Врач, человек сговорчивый и добрый малый, желая угодить даме, посоветовал ей выходить замуж, тем самым ублаготворив свое чрево и, елико возможно, насытив его. Дама послушалась — и хорошо сделала, хотя и была перезрелой, как осеннее яблоко; завела себе мужа, а заодно и любовника, который любился с нею как за щедрую плату, так и за удовольствие, извлекаемое из объятий, ибо среди пожилых дам встречается немало умелиц, с коими спознаваться так же сладко, а то еще и слаще, нежели с молодыми, поскольку женщина, много пожившая на свете, куда лучше владеет любовным ремеслом и умеет расположить к себе мужчину.
Куртизанки Рима и Италии, достигшие зрелого возраста, любят вспоминать известную поговорку, гласящую, что «una gallina vecchia fa miglior brado ch’un altra»[44].
Гораций рассказывает об одной старухе, которая так неистовствовала при объятиях, так резво изворачивалась и подпрыгивала, что не только кровать под нею дрожала и тряслась, но и весь дом ходил ходуном. Вот так неуемная старица! Эдаких бойких дам латиняне звали subare a sue — «свинья» или «хавронья».

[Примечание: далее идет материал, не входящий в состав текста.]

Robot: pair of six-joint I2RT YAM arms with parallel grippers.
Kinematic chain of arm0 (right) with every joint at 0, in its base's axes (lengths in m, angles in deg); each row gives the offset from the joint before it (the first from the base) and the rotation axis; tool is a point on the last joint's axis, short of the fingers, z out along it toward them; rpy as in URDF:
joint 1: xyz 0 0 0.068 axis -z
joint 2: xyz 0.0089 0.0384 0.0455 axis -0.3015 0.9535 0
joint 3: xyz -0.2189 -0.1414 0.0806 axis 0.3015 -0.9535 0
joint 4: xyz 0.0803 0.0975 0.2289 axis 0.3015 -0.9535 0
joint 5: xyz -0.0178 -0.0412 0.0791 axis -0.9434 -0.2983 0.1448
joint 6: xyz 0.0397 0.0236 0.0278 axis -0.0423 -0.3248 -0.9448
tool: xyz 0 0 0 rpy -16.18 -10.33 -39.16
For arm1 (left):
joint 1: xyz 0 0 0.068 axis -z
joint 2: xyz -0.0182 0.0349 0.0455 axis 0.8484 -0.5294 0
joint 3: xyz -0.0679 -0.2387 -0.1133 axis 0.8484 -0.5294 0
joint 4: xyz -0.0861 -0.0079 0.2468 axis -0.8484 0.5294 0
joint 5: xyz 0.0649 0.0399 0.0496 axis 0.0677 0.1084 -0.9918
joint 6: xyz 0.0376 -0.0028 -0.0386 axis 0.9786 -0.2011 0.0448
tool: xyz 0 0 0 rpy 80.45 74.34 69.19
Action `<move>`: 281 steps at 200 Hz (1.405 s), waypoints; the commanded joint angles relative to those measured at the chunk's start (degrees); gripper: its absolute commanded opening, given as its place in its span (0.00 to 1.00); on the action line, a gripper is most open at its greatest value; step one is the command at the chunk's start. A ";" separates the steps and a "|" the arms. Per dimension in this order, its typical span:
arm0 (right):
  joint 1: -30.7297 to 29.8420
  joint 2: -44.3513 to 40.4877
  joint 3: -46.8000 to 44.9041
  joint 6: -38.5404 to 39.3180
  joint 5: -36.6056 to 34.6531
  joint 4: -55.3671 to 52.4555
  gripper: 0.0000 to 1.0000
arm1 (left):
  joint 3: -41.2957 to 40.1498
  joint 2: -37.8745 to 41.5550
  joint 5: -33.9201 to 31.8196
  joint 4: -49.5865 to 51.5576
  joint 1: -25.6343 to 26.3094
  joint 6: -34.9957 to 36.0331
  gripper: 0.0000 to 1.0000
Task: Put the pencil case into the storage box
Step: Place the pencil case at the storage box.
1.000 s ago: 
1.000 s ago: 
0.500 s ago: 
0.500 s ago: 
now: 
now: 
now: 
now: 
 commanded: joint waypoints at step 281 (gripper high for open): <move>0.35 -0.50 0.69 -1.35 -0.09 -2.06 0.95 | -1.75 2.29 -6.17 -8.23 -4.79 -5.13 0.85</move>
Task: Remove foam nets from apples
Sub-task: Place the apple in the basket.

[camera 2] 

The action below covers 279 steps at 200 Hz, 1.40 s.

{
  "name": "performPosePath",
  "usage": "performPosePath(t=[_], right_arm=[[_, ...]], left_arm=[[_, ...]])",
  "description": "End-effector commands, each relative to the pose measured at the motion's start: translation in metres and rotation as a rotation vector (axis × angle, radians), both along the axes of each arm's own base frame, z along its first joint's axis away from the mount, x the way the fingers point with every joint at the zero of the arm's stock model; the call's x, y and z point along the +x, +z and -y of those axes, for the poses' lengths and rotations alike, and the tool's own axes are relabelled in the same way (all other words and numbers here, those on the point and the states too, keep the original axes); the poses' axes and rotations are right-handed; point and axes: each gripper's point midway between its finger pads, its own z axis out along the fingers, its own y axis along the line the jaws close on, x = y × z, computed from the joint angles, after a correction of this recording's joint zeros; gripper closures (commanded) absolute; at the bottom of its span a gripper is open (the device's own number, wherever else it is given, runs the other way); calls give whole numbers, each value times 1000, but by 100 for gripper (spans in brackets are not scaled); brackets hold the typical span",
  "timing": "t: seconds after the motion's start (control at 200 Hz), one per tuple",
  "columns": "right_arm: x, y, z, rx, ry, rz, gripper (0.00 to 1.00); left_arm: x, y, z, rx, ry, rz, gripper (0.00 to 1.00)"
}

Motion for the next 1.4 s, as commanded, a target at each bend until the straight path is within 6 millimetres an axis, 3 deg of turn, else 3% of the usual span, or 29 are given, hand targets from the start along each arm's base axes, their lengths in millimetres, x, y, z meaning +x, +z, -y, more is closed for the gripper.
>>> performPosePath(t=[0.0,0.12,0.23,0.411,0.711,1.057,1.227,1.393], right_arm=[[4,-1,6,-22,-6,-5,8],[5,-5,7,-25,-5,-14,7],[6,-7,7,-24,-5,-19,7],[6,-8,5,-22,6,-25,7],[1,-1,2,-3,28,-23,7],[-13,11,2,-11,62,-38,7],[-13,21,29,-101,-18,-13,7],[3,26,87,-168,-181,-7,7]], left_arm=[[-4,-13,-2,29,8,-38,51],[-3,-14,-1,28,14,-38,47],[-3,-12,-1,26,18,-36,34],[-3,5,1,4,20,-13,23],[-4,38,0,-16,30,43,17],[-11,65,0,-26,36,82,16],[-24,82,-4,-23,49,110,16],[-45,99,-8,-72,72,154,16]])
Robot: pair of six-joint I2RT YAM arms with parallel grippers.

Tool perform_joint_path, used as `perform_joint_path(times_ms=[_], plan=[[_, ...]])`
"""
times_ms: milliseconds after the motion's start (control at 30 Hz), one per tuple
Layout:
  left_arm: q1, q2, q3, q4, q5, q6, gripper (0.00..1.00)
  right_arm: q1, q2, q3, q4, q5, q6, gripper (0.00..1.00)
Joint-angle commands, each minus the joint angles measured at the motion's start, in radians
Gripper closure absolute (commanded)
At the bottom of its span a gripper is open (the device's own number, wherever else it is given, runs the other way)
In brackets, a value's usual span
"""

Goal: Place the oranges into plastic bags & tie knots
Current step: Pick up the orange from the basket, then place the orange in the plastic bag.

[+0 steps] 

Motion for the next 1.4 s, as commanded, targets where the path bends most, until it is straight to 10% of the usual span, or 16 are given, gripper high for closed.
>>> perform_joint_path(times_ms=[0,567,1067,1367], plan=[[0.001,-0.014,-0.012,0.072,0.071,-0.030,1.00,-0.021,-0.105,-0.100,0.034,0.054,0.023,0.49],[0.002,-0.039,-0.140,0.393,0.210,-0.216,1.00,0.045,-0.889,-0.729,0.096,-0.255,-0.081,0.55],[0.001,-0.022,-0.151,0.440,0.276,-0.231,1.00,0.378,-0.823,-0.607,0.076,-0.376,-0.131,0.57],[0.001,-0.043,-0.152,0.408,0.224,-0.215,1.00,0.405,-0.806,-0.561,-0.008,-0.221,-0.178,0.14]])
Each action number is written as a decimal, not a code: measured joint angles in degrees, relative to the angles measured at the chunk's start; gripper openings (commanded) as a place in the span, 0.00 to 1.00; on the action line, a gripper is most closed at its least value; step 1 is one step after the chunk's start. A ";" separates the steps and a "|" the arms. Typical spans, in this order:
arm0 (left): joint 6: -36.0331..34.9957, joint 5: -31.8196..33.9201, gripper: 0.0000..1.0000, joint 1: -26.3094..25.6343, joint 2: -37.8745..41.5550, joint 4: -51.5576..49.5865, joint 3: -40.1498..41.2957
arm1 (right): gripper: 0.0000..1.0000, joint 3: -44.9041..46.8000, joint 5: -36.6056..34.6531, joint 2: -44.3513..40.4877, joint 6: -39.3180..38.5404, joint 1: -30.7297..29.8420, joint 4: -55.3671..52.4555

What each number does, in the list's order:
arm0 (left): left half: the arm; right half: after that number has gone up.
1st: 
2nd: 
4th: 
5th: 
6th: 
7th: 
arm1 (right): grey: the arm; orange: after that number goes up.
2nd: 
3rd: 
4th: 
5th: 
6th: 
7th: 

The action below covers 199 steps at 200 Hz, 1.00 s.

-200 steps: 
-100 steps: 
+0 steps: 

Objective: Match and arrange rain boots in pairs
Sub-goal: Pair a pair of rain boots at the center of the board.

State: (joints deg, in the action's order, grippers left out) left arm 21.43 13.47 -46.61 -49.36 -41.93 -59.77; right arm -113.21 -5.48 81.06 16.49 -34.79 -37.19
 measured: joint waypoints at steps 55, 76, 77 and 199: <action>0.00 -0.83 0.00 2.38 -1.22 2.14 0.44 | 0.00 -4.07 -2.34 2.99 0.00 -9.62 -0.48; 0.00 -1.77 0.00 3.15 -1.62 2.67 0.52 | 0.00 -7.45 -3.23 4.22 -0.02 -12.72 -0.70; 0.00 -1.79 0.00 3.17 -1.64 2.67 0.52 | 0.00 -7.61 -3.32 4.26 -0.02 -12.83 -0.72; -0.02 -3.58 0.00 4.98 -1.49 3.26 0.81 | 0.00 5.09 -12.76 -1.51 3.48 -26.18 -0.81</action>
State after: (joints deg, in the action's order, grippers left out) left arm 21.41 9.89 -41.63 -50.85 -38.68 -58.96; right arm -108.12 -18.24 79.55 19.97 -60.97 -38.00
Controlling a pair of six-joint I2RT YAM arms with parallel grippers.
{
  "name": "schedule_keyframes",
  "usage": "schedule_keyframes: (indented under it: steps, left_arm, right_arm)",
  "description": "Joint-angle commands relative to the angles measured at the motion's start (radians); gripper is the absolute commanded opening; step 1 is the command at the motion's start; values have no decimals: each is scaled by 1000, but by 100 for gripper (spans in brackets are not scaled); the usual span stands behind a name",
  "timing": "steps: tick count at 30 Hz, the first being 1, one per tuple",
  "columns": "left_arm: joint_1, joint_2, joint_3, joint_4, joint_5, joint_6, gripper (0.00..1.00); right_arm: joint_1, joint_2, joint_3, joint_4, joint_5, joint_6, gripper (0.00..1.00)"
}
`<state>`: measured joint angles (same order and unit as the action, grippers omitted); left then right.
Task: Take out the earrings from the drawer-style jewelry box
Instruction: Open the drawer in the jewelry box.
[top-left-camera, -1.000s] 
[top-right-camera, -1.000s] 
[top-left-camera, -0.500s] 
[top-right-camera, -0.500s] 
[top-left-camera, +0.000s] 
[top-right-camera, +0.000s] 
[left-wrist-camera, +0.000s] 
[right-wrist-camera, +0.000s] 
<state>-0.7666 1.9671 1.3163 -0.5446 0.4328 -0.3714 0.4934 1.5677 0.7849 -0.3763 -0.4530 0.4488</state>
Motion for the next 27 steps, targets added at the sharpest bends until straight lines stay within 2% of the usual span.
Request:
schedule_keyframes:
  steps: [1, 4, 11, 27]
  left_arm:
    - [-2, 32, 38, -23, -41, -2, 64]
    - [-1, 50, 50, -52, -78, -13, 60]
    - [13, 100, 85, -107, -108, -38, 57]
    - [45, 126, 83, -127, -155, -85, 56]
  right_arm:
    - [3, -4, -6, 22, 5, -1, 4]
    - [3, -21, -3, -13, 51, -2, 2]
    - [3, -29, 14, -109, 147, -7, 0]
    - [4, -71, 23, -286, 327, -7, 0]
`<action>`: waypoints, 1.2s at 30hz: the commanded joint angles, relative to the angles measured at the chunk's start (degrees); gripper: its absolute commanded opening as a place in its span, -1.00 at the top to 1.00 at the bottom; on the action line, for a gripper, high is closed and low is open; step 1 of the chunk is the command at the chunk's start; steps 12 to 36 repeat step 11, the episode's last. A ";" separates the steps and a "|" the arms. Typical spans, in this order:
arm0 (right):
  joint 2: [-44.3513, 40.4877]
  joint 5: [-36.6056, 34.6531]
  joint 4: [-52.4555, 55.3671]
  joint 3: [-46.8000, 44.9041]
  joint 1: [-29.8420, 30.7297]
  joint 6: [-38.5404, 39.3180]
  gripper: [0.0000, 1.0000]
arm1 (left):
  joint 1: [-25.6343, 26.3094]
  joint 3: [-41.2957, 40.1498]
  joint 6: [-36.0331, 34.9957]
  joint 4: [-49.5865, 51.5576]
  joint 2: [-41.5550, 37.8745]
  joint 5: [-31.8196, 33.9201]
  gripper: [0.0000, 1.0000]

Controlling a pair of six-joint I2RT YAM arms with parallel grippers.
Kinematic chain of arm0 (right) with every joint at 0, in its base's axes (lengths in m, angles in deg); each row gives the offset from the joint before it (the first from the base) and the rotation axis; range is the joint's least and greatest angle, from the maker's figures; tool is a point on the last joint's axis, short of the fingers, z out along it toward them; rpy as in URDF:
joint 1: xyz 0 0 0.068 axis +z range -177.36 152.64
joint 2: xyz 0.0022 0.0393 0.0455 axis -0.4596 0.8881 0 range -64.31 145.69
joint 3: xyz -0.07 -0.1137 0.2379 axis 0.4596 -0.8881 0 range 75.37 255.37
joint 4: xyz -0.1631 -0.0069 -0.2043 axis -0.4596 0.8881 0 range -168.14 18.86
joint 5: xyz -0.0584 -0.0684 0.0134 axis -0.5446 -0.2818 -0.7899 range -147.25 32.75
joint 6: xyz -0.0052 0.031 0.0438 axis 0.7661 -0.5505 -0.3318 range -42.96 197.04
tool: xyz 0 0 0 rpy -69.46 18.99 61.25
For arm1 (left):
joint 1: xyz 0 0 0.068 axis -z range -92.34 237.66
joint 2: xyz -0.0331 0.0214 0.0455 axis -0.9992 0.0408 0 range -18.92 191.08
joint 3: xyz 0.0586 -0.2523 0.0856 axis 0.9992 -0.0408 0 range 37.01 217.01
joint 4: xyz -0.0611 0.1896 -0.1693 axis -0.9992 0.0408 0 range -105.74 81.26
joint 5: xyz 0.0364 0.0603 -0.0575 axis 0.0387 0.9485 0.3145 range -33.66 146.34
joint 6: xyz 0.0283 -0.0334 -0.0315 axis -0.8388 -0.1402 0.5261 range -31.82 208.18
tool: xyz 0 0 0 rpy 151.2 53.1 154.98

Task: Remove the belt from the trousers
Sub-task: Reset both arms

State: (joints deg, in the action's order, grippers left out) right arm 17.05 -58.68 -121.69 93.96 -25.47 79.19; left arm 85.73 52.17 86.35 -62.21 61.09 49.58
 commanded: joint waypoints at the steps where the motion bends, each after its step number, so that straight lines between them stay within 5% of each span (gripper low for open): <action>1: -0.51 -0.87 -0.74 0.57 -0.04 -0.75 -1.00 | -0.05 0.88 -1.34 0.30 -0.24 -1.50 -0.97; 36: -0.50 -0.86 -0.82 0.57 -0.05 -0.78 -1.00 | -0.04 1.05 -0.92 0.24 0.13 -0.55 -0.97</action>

Об императоре Калигуле пишут, что он больше всех своих женщин любил Сезонию — не столько за красоту ее или цветущий возраст (она была уже в годах), сколько за безудержную похотливость и невиданное любовное умение, приобретенное со зрелостью; ни одна женщина, даже красивее и моложе ее, не могла сравниться с нею в постели. Когда Калигула отправлялся на войну, он обычно брал ее с собою, и она в мужской одежде скакала на коне бок о бок с ним; нередко он показывал ее своим друзьям совсем обнаженною и при них занимался с нею любовью, дабы похвастать ее бесконечной чувственностью на ложе.